TBH I was having thoughts about the whistleblowing - her team should be requesting her blood sugar diary so if she doesn;t have one which corresponds to the blood sugar level test they do then alarm bells should be ringing for them. And she shoudl be seeing a consultant not just a nurse, has she beento the hospital? IS she actually seeing the nurse?

Tshoudl also send her on a DAFNE course (as Bona DEa says)which will take her through working out how much insulin to take depending what she is eating.

It is also worth knowing that nothing is "forbidden" for type 1 diabetic although if her weight is up feel free to skip this bit

I was offered counselling by my hospital when they thought I was having trouble dealing with my chronic condition - in the end they decided I was OK mentally but I had quite a few appts with an occupational therapist to explore reasons behind my difficulties

I have just gone on a pump and it has improved things but it is hard work. Worth it though.

RawShark Mon 29-Apr-13 07:16:30

I just read somebody suggested reporting to teh DVLA. Unfortunately I have to agree . She is obliged to tell them if she loses her warning signs anyway, and a diabetic license needs to be renewed every three years with declarations around the same. You need to do this ASAP as people ont least herself are at risk.
Good luck

Tee2072 Mon 29-Apr-13 07:34:00

Report her immediately to the DVLA. She could kill someone if she hypos while driving.

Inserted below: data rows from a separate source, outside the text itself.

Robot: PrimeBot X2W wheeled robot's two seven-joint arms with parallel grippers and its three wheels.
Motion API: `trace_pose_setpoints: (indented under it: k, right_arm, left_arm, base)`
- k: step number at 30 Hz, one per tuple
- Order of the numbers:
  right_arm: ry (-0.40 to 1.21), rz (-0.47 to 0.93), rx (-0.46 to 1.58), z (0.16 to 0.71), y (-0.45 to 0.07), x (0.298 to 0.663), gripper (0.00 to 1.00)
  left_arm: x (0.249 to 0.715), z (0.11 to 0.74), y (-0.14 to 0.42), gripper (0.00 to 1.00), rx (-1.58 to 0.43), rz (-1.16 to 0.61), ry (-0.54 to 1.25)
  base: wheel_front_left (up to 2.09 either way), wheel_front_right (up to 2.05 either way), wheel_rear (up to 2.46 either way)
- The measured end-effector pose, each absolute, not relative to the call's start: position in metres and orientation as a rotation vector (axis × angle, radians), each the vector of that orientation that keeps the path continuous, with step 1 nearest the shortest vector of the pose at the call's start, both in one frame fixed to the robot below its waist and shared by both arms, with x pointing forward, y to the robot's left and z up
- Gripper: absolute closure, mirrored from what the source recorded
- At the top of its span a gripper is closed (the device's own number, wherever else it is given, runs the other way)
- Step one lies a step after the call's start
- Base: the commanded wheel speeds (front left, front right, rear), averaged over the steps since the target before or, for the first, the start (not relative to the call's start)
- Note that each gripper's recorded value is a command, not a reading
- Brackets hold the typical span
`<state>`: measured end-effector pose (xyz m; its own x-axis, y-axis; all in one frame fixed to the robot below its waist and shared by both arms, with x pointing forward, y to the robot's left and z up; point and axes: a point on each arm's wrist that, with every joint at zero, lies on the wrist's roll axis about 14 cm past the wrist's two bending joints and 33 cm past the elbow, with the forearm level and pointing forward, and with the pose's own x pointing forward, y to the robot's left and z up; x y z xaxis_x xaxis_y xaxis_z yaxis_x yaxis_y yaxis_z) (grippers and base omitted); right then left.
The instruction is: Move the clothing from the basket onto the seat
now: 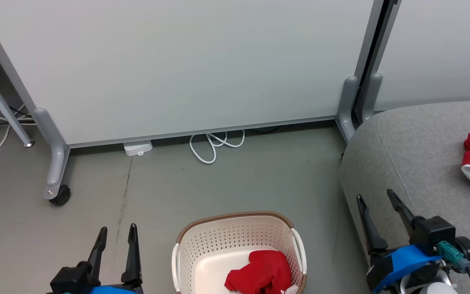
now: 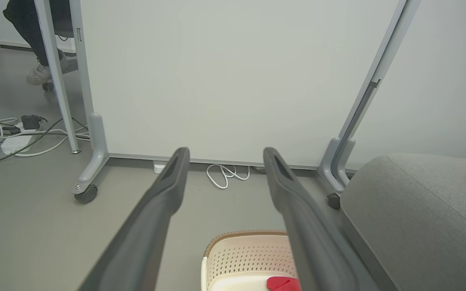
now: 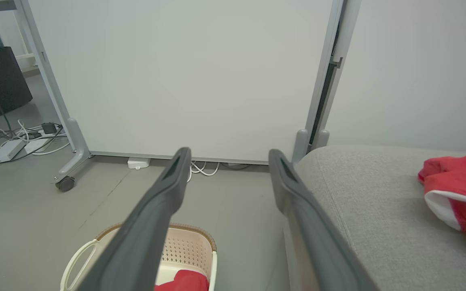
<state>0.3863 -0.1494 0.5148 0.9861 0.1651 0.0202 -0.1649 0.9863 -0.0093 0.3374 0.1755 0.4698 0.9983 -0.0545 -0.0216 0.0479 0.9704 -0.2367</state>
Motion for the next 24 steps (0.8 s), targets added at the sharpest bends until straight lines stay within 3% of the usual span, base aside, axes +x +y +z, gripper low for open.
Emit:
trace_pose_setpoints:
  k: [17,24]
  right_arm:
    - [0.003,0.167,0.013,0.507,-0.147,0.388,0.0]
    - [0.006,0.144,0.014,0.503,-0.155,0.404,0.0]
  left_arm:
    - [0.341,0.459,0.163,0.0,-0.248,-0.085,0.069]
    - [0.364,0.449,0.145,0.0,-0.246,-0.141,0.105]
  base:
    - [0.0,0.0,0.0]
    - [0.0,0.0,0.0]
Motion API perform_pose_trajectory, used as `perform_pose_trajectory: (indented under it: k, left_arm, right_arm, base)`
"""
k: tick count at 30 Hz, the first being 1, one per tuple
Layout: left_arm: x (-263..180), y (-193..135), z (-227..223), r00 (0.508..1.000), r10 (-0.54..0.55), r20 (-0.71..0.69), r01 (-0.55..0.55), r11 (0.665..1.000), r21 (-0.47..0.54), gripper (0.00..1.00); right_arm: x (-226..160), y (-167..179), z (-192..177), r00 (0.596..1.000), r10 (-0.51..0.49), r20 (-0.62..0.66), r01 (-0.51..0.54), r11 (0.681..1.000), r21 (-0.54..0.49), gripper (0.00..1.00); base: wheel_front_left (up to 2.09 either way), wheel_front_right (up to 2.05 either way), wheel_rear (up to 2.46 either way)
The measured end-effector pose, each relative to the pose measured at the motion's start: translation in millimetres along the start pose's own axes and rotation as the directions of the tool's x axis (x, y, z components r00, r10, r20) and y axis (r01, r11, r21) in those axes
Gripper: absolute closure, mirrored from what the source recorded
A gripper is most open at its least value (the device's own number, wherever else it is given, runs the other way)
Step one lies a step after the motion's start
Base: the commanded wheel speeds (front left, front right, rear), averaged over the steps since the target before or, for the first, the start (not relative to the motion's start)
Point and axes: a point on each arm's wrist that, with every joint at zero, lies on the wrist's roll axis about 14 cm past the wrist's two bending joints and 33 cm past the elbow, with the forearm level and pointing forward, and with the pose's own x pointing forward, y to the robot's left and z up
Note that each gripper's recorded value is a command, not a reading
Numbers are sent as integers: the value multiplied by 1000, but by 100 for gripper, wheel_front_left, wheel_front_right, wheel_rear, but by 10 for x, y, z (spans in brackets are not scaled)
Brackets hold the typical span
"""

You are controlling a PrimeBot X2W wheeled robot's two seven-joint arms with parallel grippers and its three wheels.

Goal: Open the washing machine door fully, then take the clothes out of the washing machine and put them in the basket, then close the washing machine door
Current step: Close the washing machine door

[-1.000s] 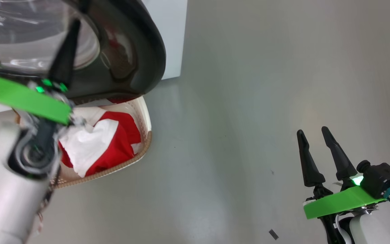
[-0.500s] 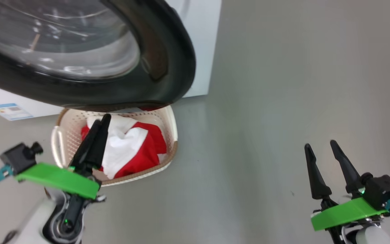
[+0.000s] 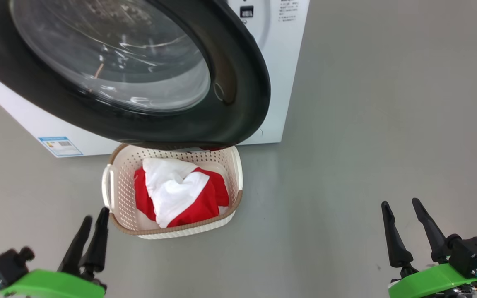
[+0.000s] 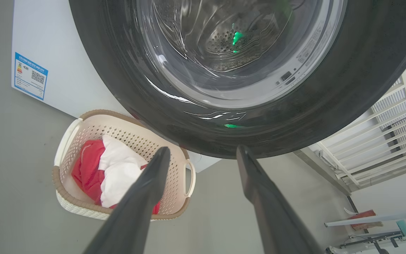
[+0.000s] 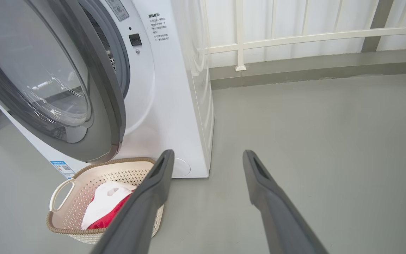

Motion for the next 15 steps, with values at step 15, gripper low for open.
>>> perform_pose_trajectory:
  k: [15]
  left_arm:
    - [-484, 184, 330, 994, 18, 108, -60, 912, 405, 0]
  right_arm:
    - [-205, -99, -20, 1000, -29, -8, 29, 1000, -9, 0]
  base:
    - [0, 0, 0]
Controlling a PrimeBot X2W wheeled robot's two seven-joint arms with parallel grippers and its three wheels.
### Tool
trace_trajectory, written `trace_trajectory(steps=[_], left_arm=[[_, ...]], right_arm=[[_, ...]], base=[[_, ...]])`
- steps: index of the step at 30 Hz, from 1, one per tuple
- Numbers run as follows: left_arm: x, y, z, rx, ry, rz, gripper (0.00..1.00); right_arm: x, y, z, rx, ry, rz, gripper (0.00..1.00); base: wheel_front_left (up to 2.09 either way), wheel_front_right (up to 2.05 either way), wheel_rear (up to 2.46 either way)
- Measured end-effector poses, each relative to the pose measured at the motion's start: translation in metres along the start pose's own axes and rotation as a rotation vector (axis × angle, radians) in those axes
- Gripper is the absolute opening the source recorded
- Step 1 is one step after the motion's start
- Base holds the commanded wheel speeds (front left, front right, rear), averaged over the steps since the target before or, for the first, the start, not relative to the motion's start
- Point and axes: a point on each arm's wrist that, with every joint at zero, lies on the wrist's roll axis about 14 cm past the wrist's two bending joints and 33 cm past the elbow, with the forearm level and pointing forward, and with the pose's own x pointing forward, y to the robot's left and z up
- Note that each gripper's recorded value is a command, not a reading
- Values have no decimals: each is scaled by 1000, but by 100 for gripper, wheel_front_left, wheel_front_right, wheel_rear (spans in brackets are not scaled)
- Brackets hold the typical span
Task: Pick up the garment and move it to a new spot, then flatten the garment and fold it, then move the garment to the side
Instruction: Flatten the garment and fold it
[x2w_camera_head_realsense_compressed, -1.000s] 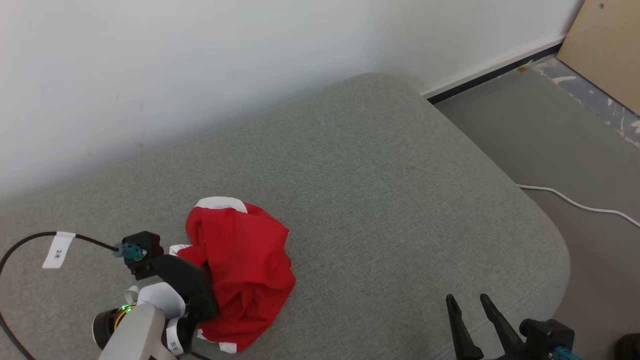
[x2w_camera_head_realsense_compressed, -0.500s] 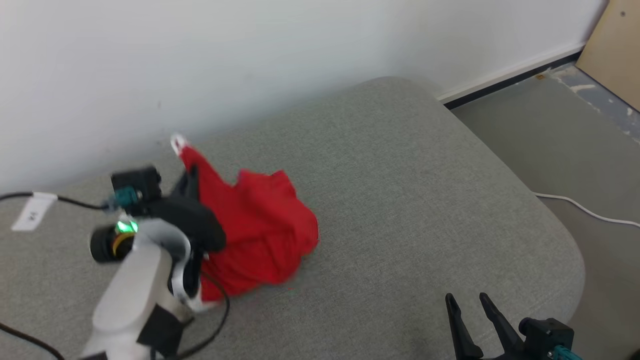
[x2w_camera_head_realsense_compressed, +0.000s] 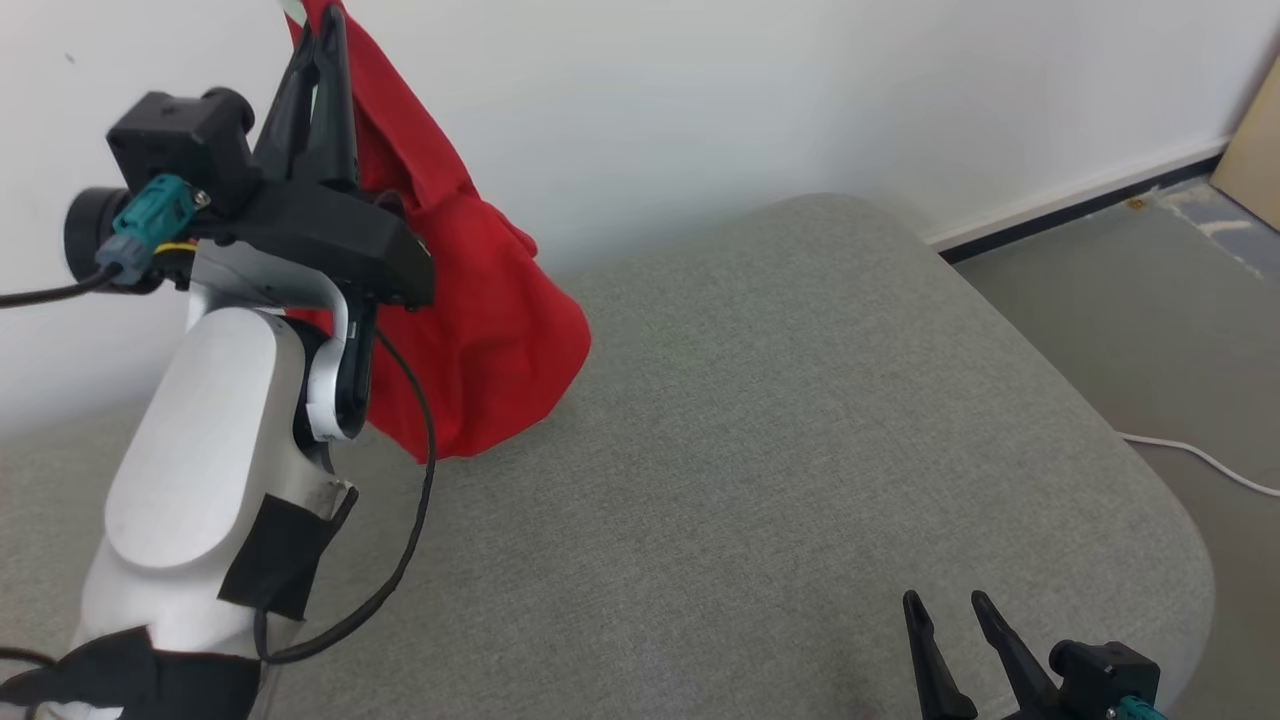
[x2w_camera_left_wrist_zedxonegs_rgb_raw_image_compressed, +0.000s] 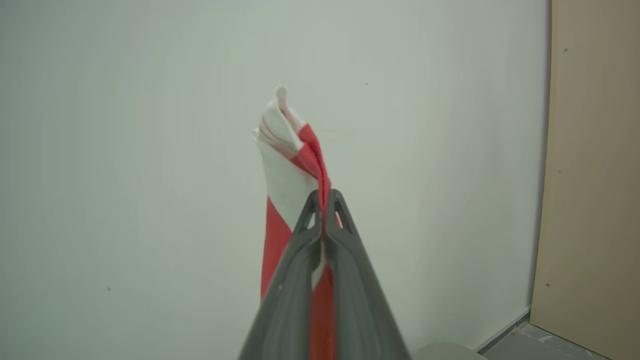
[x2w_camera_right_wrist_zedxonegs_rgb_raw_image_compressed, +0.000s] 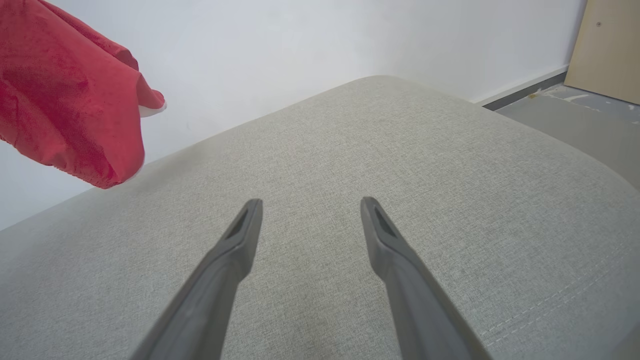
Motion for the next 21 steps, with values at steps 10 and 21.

I'm surprised the Diabetes Nurse believes her. They have tests they can do to check her historical blood sugar and if she's that up and down, they'll be able to tell and her A1C will be terrible.

So I wonder if she's seeing the nurse at all.

I'd call her GP. Even if he/she can't tell you anything, you can tell him/her things.

Dawndonna Mon 29-Apr-13 10:04:12

My stepmother died two years ago, she was found dead on her bathroom floor. She'd been there for four days, we'd been ringing and ringing and brother called the police.
She didn't look after herself. She'd been insulin dependent for years, she wouldn't go without her 'daily chocolate fix'.
She was a lovely woman and she is much missed, but the last few months of her life were as you describe, chaotic, forgetful, aggressive.
Show your mother this.
I miss my Stepmum.

EldritchCleavage Mon 29-Apr-13 13:03:53

It is very sad.
Hard though it may be, I think you've got to do something about the driving-GP, or direct to DVLA.
I know a relative with a difficult chronic condition benefited enormously from specialist counselling to help deal with it, so perhaps you could look into that? Though how you persuade your mother to go I don't know.